In the 1982 sci-fi dystopian film Blade Runner, the world is a very strange place. Biorobots called replicants have been created by man and then banned by them, and a small group of hunters, of which Harrison Ford’s Rick Deckard is one, are tasked with finding and destroying any replicants that may be on the earth. They key to finding out whether someone is human or a replicant is through an emotional response, monitored by an interrogation tool called the Voight-Kampff machine. While the film is set in 2019 (just three years from now) some may find it difficult to draw many parallels between the Blade Runner world and our own, but one team of researchers from Lancaster University and University College London seems to think our world may not be so different from the dystopian one depicted in the film.

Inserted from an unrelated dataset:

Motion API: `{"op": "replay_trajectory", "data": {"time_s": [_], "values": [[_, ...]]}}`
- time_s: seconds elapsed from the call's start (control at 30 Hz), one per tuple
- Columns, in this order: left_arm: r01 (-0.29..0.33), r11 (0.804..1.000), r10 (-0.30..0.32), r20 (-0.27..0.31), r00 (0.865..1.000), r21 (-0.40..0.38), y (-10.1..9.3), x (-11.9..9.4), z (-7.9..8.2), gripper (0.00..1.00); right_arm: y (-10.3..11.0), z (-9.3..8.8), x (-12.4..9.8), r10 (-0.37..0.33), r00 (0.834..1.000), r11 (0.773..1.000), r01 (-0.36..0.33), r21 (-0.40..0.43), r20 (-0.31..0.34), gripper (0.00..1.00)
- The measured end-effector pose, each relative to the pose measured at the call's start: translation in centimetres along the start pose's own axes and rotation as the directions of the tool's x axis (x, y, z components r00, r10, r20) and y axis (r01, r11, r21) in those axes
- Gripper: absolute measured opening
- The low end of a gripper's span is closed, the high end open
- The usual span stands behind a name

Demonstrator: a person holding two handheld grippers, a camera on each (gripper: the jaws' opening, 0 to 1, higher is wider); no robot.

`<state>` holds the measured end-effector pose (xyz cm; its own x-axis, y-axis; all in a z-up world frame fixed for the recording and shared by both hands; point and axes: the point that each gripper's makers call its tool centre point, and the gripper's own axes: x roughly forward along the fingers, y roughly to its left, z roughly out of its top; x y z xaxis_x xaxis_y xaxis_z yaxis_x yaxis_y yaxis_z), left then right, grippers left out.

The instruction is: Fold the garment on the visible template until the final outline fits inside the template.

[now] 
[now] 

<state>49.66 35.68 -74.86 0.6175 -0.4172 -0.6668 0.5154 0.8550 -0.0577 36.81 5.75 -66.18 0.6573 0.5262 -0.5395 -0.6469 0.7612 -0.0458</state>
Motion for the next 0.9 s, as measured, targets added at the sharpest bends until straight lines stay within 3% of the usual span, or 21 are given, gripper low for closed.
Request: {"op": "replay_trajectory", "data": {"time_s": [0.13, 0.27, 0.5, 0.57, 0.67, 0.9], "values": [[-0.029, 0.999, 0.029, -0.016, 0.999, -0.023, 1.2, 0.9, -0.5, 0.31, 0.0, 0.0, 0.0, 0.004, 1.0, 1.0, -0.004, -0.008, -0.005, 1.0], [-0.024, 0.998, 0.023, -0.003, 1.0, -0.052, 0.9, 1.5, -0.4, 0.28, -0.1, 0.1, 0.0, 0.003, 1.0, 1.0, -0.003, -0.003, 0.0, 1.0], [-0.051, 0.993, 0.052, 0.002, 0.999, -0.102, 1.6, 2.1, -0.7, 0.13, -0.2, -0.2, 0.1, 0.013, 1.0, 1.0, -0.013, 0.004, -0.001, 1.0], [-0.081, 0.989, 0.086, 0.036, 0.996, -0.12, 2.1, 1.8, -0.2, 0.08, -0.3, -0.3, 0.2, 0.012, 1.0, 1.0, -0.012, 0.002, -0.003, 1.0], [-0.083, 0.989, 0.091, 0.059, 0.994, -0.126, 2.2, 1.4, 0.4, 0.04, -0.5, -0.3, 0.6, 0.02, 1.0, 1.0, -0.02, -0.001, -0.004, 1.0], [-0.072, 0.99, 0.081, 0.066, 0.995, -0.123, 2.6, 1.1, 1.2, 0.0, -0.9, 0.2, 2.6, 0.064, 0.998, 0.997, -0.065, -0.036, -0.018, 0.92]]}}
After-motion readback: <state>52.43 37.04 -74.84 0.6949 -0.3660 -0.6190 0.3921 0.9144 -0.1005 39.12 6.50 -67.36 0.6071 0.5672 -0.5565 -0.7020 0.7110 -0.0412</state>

A group of researchers from the Centre for Spatial Analysis (CASA) at UCL have designed and 3D printed an emotion detector inspired by Blade Runner’s Voight-Kampff machine to draw attention and raise questions about our world becoming one in which we use machines and computers to monitor and gauge people’s emotions.

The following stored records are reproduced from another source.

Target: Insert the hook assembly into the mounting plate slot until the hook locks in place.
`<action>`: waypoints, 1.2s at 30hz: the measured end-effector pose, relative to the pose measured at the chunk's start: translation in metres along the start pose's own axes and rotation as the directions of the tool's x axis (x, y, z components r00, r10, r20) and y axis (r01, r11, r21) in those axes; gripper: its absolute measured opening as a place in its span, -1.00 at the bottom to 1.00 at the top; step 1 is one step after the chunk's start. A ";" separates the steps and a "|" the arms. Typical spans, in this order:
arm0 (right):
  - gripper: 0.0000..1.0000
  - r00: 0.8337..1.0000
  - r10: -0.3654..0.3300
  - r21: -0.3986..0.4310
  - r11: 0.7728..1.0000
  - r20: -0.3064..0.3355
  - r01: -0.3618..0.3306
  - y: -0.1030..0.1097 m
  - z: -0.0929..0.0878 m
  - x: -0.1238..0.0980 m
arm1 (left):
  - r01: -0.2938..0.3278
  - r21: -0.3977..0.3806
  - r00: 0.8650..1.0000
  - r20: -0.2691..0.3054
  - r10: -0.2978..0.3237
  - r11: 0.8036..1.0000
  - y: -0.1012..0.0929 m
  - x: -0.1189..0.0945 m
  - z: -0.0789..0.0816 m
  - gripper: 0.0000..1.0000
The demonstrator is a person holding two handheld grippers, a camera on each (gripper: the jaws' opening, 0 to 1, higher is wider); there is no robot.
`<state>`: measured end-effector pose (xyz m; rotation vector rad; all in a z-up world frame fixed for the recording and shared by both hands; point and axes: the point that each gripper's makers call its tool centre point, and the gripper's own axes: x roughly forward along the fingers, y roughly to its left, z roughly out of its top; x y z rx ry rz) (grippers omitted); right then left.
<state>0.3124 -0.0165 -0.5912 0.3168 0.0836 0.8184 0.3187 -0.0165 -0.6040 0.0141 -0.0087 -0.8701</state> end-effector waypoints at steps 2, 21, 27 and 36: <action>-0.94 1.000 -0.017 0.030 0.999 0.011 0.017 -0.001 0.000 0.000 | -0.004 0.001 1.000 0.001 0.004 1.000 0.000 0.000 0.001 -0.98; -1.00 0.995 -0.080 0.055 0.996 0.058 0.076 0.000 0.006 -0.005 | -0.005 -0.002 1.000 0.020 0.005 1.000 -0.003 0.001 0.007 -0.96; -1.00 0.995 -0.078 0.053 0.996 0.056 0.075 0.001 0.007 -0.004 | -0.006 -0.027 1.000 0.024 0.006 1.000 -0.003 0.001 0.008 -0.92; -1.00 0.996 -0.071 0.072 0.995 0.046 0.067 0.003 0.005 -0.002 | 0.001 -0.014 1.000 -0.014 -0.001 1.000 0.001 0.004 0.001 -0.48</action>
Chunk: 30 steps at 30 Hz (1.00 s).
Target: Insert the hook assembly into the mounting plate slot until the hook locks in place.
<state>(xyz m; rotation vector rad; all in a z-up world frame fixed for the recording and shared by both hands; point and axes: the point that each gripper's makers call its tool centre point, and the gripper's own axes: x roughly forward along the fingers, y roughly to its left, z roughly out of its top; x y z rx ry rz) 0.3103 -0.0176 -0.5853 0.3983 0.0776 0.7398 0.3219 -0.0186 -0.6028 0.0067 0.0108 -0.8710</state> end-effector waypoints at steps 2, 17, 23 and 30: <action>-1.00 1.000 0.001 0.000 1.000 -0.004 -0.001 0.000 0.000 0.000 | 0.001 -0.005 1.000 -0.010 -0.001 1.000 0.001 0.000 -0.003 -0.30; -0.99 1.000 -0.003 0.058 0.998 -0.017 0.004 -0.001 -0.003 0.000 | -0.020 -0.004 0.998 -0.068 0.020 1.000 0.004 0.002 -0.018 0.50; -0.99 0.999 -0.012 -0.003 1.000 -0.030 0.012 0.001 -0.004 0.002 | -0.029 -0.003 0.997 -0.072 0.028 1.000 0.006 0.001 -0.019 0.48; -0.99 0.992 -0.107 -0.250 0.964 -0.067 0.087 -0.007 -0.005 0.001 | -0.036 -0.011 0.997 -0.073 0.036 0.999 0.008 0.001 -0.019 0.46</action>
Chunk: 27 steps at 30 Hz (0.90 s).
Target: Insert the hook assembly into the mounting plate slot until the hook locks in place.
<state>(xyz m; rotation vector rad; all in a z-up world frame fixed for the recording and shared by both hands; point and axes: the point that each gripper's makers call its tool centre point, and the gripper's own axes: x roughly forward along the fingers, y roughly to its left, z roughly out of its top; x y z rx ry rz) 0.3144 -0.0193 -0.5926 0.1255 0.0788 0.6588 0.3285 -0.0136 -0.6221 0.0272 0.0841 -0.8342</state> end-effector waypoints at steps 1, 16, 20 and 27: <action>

3D printed camera and earpiece

While the 3D printed device is not functional yet, it is being used speculatively as design fiction, which is a method of critical design that bases itself on using fictional scenarios to envision and consider society’s possible futures. As Professor Coulton, Lancaster University’s design fiction expert and the leader of the research team explains, “This machine looks and feels very real and has even prompted a film-making company in the States to request filming us manufacturing the device. But this is actually a tool for creating some pretty serious discussions. The factor that differentiates and distinguishes design fiction from other approaches is its novel use of ‘world building’ and, in this paper, we consider whether there is value in creating fictional research worlds through which we might consider future interactions.”

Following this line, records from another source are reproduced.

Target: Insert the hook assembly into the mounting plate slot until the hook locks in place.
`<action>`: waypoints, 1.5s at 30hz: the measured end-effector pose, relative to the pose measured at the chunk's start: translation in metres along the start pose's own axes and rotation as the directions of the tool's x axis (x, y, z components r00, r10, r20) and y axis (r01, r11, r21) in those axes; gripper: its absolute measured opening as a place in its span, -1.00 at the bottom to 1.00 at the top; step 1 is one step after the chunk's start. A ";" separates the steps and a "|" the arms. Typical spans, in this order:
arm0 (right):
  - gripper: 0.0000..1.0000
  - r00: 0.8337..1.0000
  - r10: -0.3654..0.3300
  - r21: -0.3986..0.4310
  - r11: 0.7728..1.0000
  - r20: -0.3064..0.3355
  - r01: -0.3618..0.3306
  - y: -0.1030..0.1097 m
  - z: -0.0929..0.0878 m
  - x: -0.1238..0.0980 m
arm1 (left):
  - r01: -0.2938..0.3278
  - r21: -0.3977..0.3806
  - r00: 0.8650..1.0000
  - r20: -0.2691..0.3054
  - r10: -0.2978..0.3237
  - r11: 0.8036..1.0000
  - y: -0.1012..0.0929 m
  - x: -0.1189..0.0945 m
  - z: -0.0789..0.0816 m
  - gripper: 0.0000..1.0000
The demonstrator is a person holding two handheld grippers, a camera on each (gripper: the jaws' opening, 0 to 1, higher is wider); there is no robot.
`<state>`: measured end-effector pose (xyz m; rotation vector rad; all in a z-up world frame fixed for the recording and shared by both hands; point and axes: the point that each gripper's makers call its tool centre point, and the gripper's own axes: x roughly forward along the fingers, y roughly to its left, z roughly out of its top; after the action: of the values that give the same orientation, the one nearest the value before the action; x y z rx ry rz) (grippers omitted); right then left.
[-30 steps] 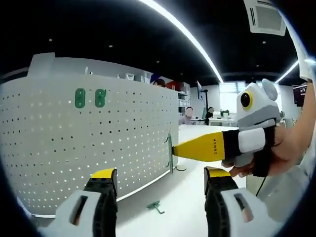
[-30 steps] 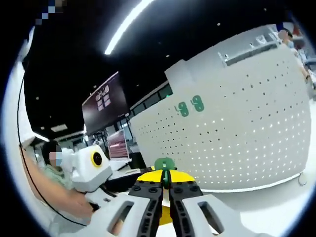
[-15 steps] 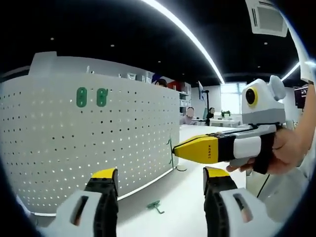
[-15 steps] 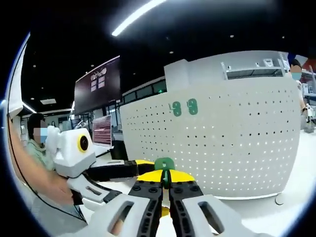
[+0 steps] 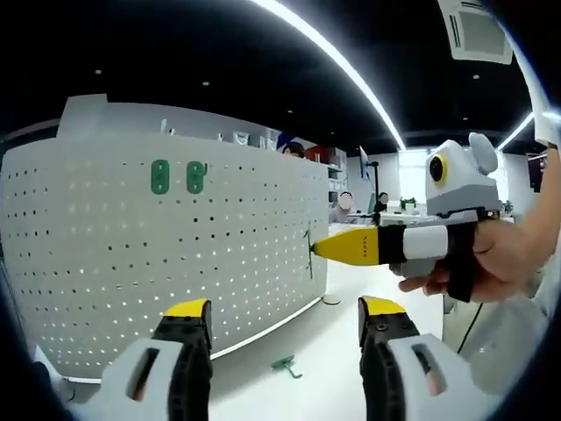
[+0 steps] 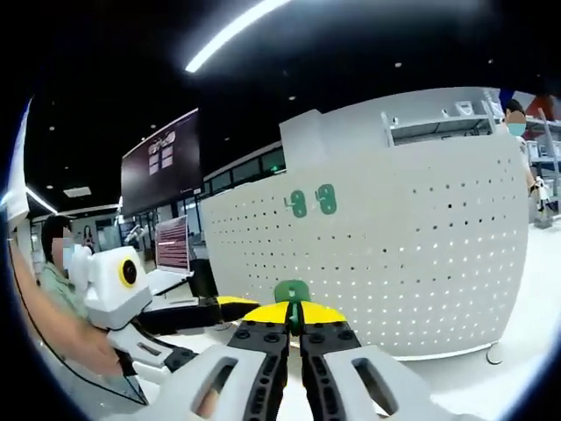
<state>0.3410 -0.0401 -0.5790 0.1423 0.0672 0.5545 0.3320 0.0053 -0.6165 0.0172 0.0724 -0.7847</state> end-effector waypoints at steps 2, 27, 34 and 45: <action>-0.99 1.000 -0.008 -0.001 1.000 0.004 0.008 -0.004 0.003 0.001 | -0.004 0.001 1.000 -0.001 0.004 1.000 0.002 -0.002 0.000 0.38; -0.98 0.996 -0.067 -0.020 0.997 0.066 0.069 -0.029 0.039 0.031 | -0.063 -0.022 0.998 0.011 0.063 0.998 0.019 -0.028 -0.001 0.36; -0.98 0.993 -0.089 -0.020 0.996 0.082 0.091 -0.038 0.048 0.038 | -0.080 -0.028 0.997 0.019 0.080 0.996 0.023 -0.032 0.001 0.35; -0.98 0.987 -0.122 -0.018 0.992 0.103 0.125 -0.050 0.060 0.047 | -0.094 -0.031 0.995 0.029 0.094 0.995 0.026 -0.038 0.005 0.35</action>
<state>0.4133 -0.0642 -0.5286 0.1414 -0.0302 0.4235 0.3244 0.0502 -0.6093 -0.0193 0.0536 -0.6895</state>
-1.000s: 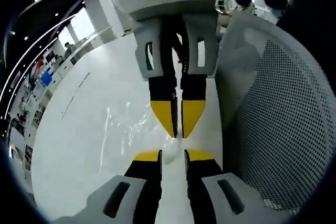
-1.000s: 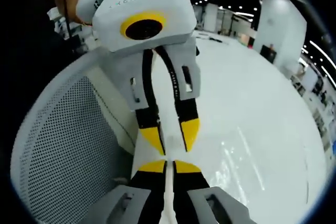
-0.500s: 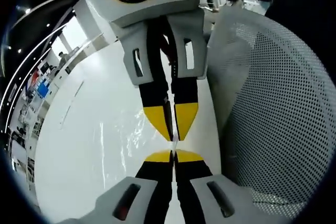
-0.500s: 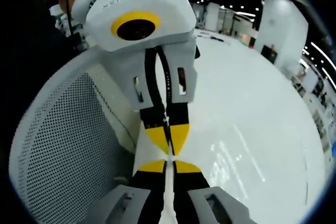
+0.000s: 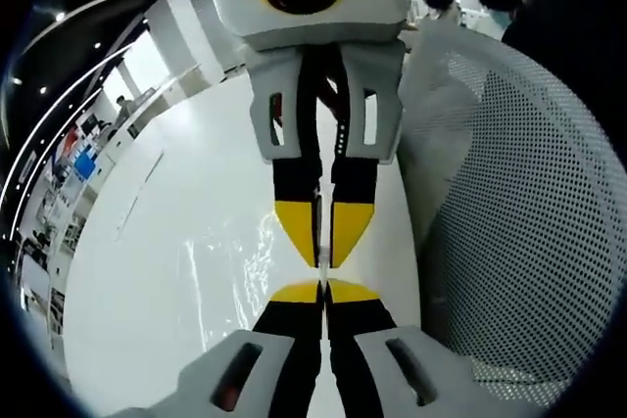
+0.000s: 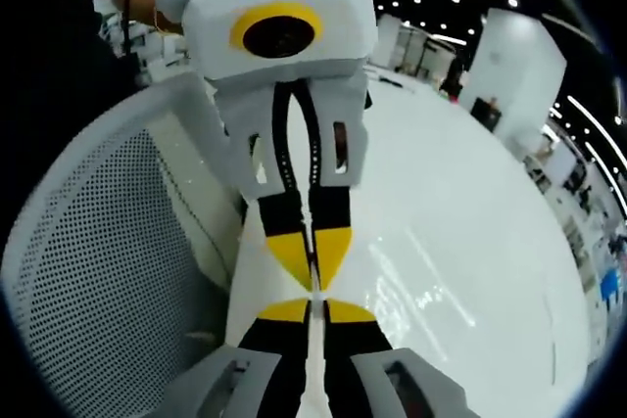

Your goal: Open the resealable bag by pulling the two sides of the seal apart until the entire bag opening is separated and visibly accessible.

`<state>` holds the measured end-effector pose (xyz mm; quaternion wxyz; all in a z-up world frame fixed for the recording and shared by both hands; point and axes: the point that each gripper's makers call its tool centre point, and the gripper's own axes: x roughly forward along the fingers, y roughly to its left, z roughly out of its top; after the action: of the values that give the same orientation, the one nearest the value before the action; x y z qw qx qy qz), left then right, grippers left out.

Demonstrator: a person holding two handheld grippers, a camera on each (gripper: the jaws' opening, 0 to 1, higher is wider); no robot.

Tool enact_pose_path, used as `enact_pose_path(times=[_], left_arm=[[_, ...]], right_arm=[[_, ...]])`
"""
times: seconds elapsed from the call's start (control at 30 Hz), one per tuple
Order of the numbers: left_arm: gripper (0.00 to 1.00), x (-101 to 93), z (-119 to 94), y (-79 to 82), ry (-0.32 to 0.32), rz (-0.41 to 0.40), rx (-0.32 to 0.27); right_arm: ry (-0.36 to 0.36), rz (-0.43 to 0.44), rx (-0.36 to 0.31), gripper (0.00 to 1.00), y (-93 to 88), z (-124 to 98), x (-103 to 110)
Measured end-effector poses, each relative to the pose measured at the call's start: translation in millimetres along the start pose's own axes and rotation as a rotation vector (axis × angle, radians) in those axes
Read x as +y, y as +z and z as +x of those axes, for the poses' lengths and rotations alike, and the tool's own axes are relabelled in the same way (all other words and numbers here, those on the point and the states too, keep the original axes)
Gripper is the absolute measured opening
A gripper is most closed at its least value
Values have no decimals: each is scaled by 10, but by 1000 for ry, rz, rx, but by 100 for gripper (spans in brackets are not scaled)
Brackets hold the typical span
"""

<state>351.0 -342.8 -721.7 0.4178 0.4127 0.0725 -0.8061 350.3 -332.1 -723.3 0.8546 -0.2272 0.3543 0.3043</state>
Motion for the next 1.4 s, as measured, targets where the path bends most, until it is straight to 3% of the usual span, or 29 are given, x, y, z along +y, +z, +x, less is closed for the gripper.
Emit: enact_pose_path(times=[0.5, 0.83, 0.97, 1.17, 1.4], left_arm=[[2, -47, -53, 70, 4, -13, 10], [0, -31, -25, 97, 5, 83, 30], [0, -18, -28, 107, 14, 43, 20], [0, 7, -16, 138, 65, 46, 29], [0, -21, -19, 137, 46, 2, 18]], right_arm=[[4, -41, 28, 0, 4, -2, 57], [-31, -109, 41, 0, 12, -13, 12], [-35, -104, 30, 0, 14, -28, -2], [-39, -88, 30, 0, 0, -46, -44], [-36, -97, 44, 0, -47, -54, 0]])
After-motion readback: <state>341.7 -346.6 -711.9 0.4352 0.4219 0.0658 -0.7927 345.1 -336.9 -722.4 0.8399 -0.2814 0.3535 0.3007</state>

Unlike in Blade Runner, the 3D printed emotional reading device, which consists of a camera and ear piece capable of measuring skin and heart rate responses as well as pupil-dilation, is specifically geared towards the purpose of online dating, as it could feasibly be used to measure and read whether a person found their date attractive at their first in person meeting. Additionally, the design has been adapted for our current times, and can be easily clipped on to a smartphone or tablet for use.

"Blade Runner" Voight Kampff Machine

According to the researchers, they believe that we are headed towards this technology in real life. Coulton says, “People are working towards this kind of thing. What we are doing is questioning whether it has a place in our society - what kind of uses they have and what the world would actually be like with them.  We want people to think about the ethical implications of what we do. Technically a lot of this is possible but is it actually what we want?”

The fictional and provocative design is being showcased and presented in San Jose at the CHI 2016 Conference this week. The conference is one of the world’s top events for Human-Computer Interaction.